Have you ever thought to yourself, ‘I have earned the right to be disobedient in this area of my life.’  Or when you are facing difficult times, ‘Since things are so difficult, the Lord will not care if I sin in this way.’  If we are honest with ourselves, it is as if we get to the point where we think we have received so much hardship from the Lord, that we deserve to be able to indulge in our sin.

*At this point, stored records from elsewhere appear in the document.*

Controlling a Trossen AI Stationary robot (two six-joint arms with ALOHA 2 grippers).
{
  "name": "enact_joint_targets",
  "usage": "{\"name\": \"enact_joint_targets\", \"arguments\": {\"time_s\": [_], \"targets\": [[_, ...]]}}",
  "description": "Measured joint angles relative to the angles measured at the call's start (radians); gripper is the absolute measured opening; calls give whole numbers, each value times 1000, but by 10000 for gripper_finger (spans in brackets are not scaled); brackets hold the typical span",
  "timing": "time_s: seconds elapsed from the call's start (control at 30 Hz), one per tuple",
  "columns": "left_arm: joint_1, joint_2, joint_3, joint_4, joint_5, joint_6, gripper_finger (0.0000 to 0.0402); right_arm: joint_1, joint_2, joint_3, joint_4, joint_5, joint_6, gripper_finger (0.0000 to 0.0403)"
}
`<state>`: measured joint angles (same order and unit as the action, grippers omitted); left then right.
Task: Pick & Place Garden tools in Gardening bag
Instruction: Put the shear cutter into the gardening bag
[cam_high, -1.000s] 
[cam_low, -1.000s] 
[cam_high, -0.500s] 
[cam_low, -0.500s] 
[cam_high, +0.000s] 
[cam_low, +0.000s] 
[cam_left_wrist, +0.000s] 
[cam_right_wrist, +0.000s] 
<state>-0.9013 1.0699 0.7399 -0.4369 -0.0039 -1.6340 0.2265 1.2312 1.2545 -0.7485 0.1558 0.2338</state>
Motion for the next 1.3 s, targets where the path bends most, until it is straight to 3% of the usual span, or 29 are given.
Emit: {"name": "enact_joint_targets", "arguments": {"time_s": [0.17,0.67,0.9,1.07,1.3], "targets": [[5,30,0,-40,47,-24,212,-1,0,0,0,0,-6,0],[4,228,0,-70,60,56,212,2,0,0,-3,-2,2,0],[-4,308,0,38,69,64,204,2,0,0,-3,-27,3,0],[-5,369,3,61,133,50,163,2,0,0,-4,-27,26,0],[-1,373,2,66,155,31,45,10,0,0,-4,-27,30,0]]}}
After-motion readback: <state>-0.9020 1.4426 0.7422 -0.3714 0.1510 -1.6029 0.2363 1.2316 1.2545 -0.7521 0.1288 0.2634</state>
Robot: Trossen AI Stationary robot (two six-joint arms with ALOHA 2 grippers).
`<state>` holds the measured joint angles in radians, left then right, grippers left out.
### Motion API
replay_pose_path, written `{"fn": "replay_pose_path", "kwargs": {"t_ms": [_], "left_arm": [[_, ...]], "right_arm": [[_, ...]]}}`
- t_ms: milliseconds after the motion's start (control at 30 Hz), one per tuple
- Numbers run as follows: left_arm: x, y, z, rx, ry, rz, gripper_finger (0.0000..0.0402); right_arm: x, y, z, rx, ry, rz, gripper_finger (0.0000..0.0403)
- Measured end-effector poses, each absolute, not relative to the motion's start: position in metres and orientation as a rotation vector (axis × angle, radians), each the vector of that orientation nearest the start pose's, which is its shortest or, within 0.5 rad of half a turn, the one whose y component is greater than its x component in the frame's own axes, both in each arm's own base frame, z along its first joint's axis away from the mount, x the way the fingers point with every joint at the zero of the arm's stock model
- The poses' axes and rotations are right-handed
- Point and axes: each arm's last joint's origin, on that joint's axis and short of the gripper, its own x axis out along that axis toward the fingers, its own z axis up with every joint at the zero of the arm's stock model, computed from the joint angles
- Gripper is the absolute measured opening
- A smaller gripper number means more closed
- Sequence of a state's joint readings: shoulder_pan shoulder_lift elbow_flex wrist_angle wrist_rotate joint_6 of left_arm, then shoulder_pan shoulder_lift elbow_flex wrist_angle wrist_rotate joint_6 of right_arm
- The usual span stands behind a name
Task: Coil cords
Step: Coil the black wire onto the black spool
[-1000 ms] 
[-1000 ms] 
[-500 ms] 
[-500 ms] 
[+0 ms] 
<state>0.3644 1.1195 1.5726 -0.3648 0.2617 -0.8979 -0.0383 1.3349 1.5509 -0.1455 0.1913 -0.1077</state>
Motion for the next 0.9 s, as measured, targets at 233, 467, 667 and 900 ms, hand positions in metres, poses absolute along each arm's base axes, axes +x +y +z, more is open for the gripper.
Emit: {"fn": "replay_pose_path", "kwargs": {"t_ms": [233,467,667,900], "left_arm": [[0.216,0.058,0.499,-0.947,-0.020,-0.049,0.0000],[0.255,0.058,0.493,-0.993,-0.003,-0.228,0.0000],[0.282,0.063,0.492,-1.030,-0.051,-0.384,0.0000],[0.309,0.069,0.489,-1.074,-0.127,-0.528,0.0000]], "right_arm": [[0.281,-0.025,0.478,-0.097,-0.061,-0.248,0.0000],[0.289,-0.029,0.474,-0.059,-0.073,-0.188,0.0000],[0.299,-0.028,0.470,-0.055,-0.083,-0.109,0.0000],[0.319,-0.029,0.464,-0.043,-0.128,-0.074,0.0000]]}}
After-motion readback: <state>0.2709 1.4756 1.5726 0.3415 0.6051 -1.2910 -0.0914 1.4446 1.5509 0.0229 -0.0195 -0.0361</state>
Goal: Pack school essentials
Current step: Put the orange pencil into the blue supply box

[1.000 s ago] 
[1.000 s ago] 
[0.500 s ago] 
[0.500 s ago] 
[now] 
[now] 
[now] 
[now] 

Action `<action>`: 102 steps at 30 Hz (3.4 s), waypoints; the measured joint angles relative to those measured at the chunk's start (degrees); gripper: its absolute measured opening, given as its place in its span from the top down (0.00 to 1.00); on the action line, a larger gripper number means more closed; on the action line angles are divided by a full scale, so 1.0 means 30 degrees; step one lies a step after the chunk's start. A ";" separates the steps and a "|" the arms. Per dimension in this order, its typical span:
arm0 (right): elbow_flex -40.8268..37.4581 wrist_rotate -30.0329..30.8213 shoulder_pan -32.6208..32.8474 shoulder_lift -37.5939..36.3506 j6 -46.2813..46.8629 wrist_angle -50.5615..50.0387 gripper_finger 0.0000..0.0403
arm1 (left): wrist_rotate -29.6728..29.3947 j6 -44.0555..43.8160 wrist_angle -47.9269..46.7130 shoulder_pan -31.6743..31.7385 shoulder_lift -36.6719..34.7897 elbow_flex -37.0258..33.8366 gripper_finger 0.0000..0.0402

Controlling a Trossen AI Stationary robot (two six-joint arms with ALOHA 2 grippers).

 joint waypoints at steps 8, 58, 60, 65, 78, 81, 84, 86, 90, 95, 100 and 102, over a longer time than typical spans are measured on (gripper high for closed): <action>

Yet, not Joseph.  After being sold into slavery by his brothers, when the wife of his master comes to him and begs for him to sleep with her, he only responds with obedience.  Look at 39:9.  He recognizes the Lord’s favor and refuses to be disobedient.  Then, when down in the prison for something he did not do, he faithfully acknowledges that it is God who gives interpretations, when it may have been easy to stroke his own pride.  Look at 40:8.  And as we read a moment ago, when Joseph is called to stand before the most powerful man in Egypt, he makes it clear that it is not by his power or might or wisdom that he will interpret Pharaoh’s dream, but only by the gift of God.  Look at 41:16. 

All of this demonstrates Joseph’s obedience even in difficult times.  We, like Joseph, should do the same as we face suffering.  Suffering is not an excuse to be disobedient, rather, it is an opportunity for us to demonstrate our utter commitment to God and His Word.

What then do we learn of Christ from these chapters?  First, Moses continues the story of the line of Christ by telling us the unflattering story of Judah and Tamar.  God will send His Son through the line of Perez, who was born to Tamar by Judah, again, another example of God’s amazing grace.

Second, we learn of the sufferings of Christ from the life of Joseph.  We know that the suffering of Christ was part of the plan of God.  Isaiah tells us that God’s will was to crush His Son (see Isaiah 53:10).  Thus, Christ’s suffering was providential.  As we noted before, we also know that Christ’s suffering was undeserved.  In the 1 Peter passage that we began our service with, Peter says, He committed no sin, neither was deceit found in his mouth.  When he was reviled, he did not revile in return; when he suffered, he did not threaten, but continued entrusting himself to him who judges justly.  Christ is the righteous sufferer.  Yet, we know that the Lord provided for Christ, even angels to minister to him in the garden, while at the same time, although given every opportunity, Christ did not stray from His Father’s will.  ‘Not my will, by thine,’ he prayed.  Peter tells us that He is our example.  Yes, we learn of suffering from the life of Joseph, but his suffering only serves to push us recognize the suffering of our Lord.  In light of such suffering on our behalf, may we, as Peter calls us to, die to sin and live to righteousness, while entrusting ourselves to him who judges justly.  Amen.